1. Your head is constantly spinning from the five different languages spoken at your office.
Luxembourg is one of those special places where the ratio of expats to the local population is incredibly high. If you work in the private sector, few of your colleagues are Luxembourgish. They’re from France, Germany, Mauritius, Brazil…
2. You’ve forbidden yourself from grocery shopping in your sweatpants because you’ll probably run into your boss.
With only a few big supermarkets in a tiny place like Luxembourg City, every time you go shopping you bump into someone you know. It may be a friend, it may be your boss, it may be your client.
3. You’ve completely changed your definition of “a sunny day.”
You now believe the weather’s good “when a patch of clear blue sky can be seen at some point.”
4. Wednesday is the only night your friends will go out with you.
Everyone in Luxembourg goes somewhere else exciting on the weekend, so there’s nobody here.
5. You’ve stopped buying clothes that need any type of mending.
Because the mending usually costs more than the garment itself.
6. Every day alive is another day closer to the 22 of June.
The country’s national holiday is celebrated on the 23 of June, but the actual partying takes place on its eve. It’s the only time of the year when you see live music, fireworks and lots of people dancing on the streets.
7. Before you go to the cinema, you have to check if the film is in the French, German, or the original version.
8. You greet people with “Moien,” but continue the conversation in your language of choice.

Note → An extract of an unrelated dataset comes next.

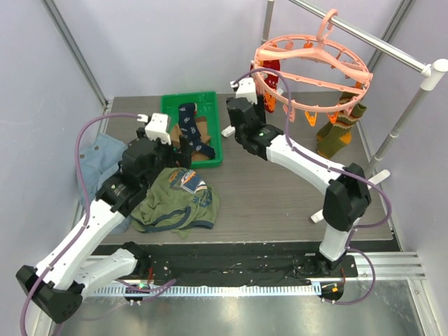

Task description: Remove the socks clipped to the hanger

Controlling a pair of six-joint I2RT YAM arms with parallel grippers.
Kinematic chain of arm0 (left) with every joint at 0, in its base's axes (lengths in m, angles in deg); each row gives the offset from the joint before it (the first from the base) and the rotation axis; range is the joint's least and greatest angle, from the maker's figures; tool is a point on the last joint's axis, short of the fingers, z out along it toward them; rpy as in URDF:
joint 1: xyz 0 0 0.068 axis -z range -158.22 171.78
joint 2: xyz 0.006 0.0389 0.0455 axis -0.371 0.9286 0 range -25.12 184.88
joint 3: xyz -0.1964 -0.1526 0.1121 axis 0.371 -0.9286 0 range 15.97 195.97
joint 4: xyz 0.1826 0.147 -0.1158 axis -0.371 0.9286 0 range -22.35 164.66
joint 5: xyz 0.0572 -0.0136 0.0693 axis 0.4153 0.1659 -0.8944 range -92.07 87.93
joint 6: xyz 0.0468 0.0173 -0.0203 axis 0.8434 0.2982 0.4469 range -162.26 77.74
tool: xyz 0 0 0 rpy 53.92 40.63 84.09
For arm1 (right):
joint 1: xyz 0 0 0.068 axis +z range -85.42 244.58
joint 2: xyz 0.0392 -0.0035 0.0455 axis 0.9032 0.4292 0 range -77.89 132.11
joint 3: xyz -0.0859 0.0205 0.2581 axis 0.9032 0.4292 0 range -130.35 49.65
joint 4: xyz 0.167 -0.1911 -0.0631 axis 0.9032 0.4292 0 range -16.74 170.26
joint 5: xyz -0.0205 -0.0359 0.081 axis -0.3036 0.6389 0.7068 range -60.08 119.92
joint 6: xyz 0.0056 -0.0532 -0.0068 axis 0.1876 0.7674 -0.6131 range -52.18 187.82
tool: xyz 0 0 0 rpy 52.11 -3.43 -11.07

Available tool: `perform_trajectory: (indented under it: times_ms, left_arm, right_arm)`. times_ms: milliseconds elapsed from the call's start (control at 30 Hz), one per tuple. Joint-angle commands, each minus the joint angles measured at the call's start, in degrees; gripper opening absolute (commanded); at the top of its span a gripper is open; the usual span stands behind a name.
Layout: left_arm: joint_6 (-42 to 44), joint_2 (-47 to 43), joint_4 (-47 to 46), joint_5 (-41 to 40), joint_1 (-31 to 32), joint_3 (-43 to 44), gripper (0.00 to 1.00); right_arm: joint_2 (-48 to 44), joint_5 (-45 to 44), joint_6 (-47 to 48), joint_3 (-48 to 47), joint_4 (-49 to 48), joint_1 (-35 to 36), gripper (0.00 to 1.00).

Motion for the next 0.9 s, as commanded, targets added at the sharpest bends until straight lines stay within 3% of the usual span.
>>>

Luxembourgish language does exist, to the surprise of many, and it is one of the three official languages of the Grand Duchy. However few of the foreigners who live here make the effort to learn it, as they can get by with one of the other two official languages — French or German.
9. You buy a lot of low-cost flights to places in Europe, but you can never remember what country they’re departing from.
In addition to having an airport of its own, Luxembourg is close to two other airports — Charleroi in Belgium, and Frankfurt Hahn in Germany, where low-cost airlines operate. Both of them are located at two hours distance, and there are direct buses connecting both of them to the city.
Once you’ve bought all the tickets, everything becomes too convenient to remember the details.
10. You’re shocked every time you go to a big city and see the amount of people at a pedestrian crossing.
There’s more people waiting to cross the street in Paris than there are people just walking around in Luxembourg.
11. You’re totally considering the idea of working in one country and living in another.
Half of your colleagues commute daily from the neighbouring countries to work. Elsewhere, the idea might seem extravagant to say the least. In Luxembourg though, it’s part of ordinary life.